## Aim of the exercise
Read through the data and report every line in which the word "black" occurs.

*** Data supplied Section Begins ***

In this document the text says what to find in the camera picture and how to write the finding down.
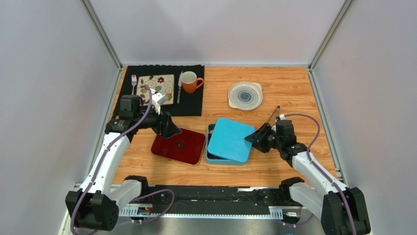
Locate metal tongs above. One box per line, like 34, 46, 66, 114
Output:
267, 105, 280, 126

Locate silver knife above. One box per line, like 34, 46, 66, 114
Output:
176, 71, 184, 104

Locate black placemat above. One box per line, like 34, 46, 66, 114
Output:
113, 65, 205, 117

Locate blue tin lid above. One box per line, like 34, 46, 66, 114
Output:
208, 117, 255, 163

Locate blue tin box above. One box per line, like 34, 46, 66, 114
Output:
206, 123, 245, 166

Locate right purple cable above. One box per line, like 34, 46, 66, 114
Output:
281, 113, 359, 235

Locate silver fork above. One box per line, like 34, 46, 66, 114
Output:
131, 75, 138, 95

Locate orange mug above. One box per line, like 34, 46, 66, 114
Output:
180, 71, 204, 94

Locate round blue-white plate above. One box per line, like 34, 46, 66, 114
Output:
228, 81, 263, 111

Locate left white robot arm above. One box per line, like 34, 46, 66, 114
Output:
65, 92, 182, 234

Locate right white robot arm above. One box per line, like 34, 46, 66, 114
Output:
245, 117, 371, 235

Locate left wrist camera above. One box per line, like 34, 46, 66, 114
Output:
150, 92, 168, 115

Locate floral square plate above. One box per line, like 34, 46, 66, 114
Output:
136, 74, 175, 106

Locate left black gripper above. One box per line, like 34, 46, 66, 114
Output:
134, 102, 181, 139

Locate red chocolate tray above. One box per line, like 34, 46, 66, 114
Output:
151, 128, 206, 165

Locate purple cable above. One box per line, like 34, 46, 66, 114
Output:
281, 113, 359, 235
69, 84, 177, 235

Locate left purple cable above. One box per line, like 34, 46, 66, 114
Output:
69, 84, 177, 235

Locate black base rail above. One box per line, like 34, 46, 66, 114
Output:
119, 185, 301, 219

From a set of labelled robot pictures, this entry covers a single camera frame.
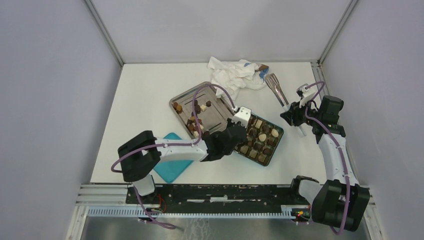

*** Data supplied Section Ends ***

## Answer space
Locate black placemat above. One box per line, like 34, 46, 66, 114
Locate left black gripper above. One box per line, like 34, 46, 66, 114
Locate black base rail above. One box per line, like 34, 46, 66, 114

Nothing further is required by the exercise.